**PROBLEM TO SOLVE:** Could you copy every line of the data that contains the word "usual"?
DATA IN THIS EXERCISE START
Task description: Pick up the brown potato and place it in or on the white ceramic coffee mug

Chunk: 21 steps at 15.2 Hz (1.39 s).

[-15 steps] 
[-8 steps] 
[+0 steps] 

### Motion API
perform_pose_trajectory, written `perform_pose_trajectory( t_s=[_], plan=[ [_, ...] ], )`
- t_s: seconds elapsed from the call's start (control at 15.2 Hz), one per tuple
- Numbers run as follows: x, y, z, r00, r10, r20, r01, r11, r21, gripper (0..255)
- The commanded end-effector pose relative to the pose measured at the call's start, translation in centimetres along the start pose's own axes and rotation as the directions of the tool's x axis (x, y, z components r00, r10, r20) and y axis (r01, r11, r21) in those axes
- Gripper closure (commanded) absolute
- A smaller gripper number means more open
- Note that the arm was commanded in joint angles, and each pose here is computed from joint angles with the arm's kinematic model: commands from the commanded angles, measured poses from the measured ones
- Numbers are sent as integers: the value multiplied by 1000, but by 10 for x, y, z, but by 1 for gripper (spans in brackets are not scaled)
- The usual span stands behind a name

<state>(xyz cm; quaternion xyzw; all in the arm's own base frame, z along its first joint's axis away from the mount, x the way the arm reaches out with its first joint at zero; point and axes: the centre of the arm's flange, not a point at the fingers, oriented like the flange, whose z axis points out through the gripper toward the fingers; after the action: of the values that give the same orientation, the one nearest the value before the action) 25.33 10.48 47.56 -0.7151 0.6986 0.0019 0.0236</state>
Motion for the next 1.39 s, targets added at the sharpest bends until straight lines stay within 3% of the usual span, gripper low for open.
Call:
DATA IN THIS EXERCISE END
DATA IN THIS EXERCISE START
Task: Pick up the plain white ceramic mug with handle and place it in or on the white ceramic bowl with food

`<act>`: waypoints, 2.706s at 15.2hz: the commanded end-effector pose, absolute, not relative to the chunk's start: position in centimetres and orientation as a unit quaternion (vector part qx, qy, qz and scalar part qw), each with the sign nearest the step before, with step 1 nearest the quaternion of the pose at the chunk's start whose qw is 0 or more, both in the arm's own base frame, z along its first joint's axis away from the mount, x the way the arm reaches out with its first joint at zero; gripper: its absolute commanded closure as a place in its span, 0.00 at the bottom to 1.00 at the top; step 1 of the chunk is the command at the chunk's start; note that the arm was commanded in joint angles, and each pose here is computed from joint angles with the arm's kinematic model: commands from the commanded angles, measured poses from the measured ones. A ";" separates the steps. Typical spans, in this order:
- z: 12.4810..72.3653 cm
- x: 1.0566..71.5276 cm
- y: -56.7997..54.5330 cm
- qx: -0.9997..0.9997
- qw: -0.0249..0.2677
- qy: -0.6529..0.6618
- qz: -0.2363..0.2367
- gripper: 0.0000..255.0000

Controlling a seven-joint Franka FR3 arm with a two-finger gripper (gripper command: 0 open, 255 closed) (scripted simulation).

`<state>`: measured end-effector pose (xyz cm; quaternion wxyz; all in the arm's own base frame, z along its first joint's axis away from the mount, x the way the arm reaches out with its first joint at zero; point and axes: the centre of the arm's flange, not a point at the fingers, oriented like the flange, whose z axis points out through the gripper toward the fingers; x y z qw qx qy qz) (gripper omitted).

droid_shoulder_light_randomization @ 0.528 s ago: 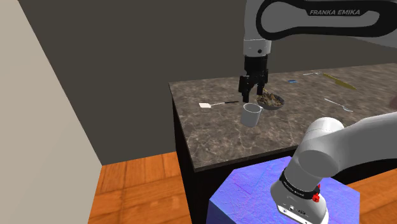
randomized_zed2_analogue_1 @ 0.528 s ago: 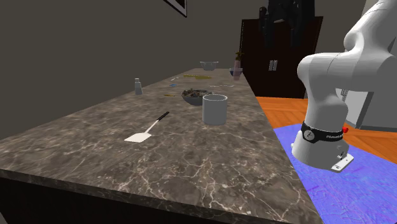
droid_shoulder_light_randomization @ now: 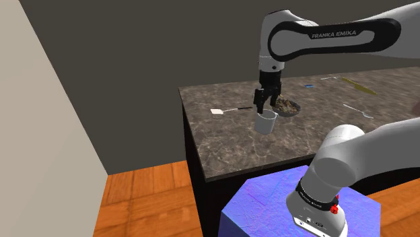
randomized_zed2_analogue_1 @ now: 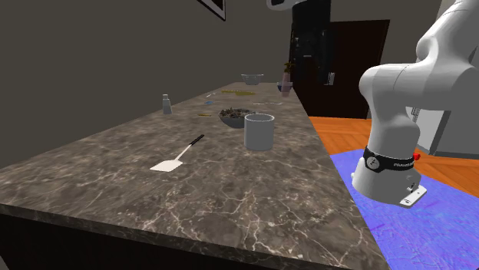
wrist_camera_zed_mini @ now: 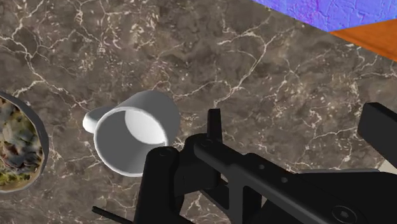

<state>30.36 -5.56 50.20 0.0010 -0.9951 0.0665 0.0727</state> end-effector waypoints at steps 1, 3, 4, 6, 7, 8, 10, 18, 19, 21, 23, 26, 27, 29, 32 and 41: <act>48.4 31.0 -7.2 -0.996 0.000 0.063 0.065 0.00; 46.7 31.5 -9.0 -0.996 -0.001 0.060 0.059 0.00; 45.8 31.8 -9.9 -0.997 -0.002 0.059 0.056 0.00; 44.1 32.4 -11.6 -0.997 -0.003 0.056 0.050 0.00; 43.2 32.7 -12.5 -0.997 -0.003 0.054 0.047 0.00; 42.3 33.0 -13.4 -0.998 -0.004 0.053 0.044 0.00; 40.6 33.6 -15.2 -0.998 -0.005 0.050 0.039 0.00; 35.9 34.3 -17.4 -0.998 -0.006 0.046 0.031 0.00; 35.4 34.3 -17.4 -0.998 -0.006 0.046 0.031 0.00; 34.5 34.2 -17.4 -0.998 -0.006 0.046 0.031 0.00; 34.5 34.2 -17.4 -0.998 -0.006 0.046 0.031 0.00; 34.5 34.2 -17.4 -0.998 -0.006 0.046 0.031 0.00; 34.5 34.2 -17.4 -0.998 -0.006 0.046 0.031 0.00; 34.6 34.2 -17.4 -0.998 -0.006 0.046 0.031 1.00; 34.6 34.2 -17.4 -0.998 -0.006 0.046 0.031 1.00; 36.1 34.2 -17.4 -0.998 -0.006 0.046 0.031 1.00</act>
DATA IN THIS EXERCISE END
**FINISHED EXERCISE:**
- The usual span stands behind a name
Motion for the next 1.39 s, targets added at the sharpest bends until straight lines stay within 3% of the usual span, gripper low for open.

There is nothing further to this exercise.